Saturday 17 June 2017

Gotham S03E18 Review: The Undertaking

Gotham, Season 3, Episode 18: Light the Wick


This episode isn't quite as great as the previous ones. Sure, it works fine as a middle installment to the overarching Heroes Rise sub-season, but otherwise it kind of ruined any sort of credibility that the Court of Owls has for being a properly threatening secret society. There were so many things happening in this episode that it felt scatterbrained, and while it doesn't quite reach the badness of Gotham's weak first season, it's still a noticeable dip in the quality.

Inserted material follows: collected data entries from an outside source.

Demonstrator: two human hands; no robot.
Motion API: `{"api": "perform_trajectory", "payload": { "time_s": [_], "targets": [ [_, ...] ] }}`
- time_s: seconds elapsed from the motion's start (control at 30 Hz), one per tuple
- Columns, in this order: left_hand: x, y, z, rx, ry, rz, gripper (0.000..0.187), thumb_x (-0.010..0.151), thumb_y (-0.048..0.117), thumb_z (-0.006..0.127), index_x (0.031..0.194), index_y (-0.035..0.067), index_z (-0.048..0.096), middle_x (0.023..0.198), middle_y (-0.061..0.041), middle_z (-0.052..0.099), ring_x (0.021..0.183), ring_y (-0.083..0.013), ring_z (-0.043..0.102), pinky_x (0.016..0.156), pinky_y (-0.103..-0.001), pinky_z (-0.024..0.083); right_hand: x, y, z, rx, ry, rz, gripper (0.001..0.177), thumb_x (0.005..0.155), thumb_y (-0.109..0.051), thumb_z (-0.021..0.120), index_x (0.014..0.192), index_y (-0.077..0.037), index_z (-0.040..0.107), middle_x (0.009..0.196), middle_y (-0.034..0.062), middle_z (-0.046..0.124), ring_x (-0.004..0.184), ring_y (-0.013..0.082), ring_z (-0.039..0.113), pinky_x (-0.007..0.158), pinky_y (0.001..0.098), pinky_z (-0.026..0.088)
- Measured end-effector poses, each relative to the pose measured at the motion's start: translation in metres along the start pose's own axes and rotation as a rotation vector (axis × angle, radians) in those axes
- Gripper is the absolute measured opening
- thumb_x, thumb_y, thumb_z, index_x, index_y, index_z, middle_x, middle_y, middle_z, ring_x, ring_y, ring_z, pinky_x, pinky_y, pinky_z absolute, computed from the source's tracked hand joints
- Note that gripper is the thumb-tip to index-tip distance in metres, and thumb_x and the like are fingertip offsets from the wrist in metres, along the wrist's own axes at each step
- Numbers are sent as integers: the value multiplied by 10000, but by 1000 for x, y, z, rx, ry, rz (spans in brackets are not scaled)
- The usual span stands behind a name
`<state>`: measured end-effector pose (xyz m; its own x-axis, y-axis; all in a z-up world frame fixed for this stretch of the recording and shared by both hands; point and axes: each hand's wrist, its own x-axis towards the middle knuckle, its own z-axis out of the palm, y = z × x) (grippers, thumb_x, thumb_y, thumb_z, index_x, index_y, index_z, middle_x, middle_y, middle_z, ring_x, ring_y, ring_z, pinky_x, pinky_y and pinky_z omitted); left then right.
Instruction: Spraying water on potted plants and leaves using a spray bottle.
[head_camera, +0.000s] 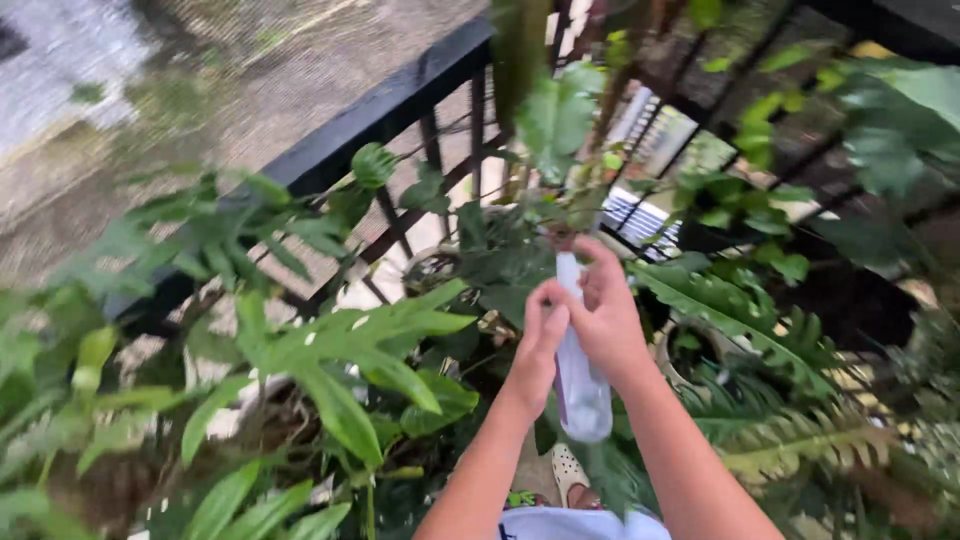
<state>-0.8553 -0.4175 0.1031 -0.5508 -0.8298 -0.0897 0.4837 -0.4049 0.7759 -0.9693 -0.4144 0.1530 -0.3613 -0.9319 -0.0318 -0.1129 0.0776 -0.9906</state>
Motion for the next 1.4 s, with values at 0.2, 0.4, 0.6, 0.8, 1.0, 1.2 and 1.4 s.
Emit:
{"api": "perform_trajectory", "payload": {
  "time_s": [0.2, 0.4, 0.6, 0.8, 1.0, 1.2, 1.4],
  "targets": [
    [30, 54, 36, -95, -217, 148, 783, 982, 418, 620, 1604, 111, 256, 1487, -117, 465, 1380, -222, 480, 1166, -371, 372, 17, -48, -16, -56, 65, -289, 626, 916, -101, 742, 1476, -98, 461, 917, 59, 578, 857, 131, 603, 856, 287, 528],
    [40, 24, 62, -17, -215, -66, 869, 902, 409, 698, 1613, 122, 289, 1384, -149, 516, 1261, -239, 537, 1073, -383, 435, 5, -3, -52, 78, 273, -248, 565, 918, -99, 770, 1406, -52, 489, 1008, 38, 541, 889, 117, 547, 756, 294, 496],
    [25, -64, 98, 169, -285, -90, 771, 877, 336, 777, 1532, 92, 449, 1355, -110, 643, 1208, -185, 632, 1021, -340, 513, -57, 30, -120, 0, 344, -200, 651, 1014, -399, 577, 1530, -131, 286, 1251, 61, 543, 1042, 145, 555, 920, 315, 513],
    [15, -131, 149, 356, -481, -193, 528, 844, 206, 831, 1264, 68, 541, 1111, -77, 730, 1007, -159, 697, 871, -334, 566, -114, 84, -188, 480, 556, 143, 652, 996, -576, 304, 1528, -203, 366, 1312, 64, 572, 1071, 229, 592, 940, 376, 504],
    [-14, -192, 233, 596, -449, -255, 314, 851, 152, 730, 1153, 140, 645, 981, -21, 748, 883, -79, 685, 768, -249, 546, -181, 133, -282, 593, 634, 189, 592, 1015, -524, 343, 1498, -186, 396, 1304, 74, 562, 1092, 191, 604, 920, 365, 498],
    [-43, -276, 302, 619, -490, -427, 307, 832, 169, 738, 1111, 107, 627, 895, 26, 666, 789, -76, 646, 676, -271, 562, -242, 200, -410, 626, 660, 261, 454, 1046, -403, 461, 1360, -87, 549, 1179, 106, 631, 973, 203, 639, 825, 359, 527],
    [-67, -356, 308, 734, -637, -307, 267, 926, 153, 777, 1036, 5, 585, 899, -27, 642, 804, -108, 612, 724, -294, 529, -303, 220, -479, 493, 813, 264, 317, 1026, -224, 559, 1297, -63, 583, 1140, 78, 690, 922, 171, 674, 789, 323, 543]
  ]
}}
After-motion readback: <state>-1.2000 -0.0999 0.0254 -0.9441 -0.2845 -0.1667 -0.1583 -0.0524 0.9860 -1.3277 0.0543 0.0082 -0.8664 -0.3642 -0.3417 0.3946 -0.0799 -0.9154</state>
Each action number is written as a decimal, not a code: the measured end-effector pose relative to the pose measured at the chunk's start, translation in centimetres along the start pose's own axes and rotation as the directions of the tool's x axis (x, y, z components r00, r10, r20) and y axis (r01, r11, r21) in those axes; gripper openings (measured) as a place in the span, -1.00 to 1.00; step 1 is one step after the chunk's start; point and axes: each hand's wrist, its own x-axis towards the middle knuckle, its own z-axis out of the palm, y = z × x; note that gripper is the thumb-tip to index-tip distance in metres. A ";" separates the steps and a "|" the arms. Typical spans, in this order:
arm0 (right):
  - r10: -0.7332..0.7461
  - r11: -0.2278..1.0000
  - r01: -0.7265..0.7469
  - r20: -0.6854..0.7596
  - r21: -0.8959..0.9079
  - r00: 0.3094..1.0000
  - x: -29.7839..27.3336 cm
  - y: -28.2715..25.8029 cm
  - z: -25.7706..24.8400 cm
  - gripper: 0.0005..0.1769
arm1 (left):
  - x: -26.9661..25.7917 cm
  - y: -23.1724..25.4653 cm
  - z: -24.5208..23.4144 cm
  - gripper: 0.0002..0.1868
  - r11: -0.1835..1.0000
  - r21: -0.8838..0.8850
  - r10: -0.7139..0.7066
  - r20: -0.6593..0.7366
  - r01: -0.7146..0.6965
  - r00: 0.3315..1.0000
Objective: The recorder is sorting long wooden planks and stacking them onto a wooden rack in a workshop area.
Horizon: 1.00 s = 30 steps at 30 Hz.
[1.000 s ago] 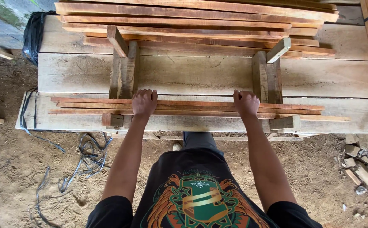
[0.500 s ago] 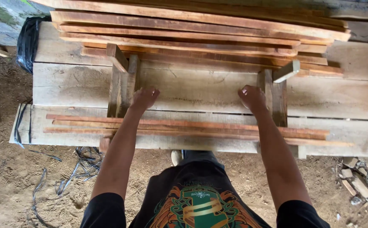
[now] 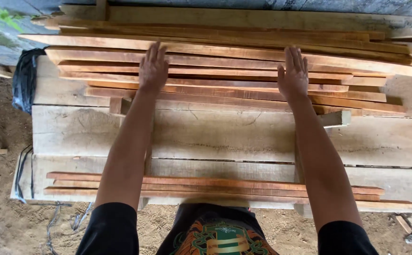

The Court's big plan, which seems intent on copying (homaging?) Batman Begins' gas-unleashing trick to cleanse Gotham City, is revealed in this episode, and Gordon, of course, ends up choosing to save the citizens that Kathryn was using as a trial run at the cost of his cover. It's rather monumentally stupid for the Court on so many levels, really, to trust Jim Gordon to become one of them, but also to not have any real contingency plans beyond Talon. It's a little cliched 'kill this innocent man to prove you're evil, mwa ha ha!' secret test of character thing that had no tension whatsoever, because you just know Gordon's going to call for backup.

Though, admittedly, Talon was pretty much owning Gordon in that fight until Penguin arrives with his buddy Firefly, summoned to that location when Gordon switches on his cell phone to inform Penguin about his locations in a fake conversation. As awesome as it is to see Firefly one-shot Talon, it's also speaks to the Court's, well, incompetence.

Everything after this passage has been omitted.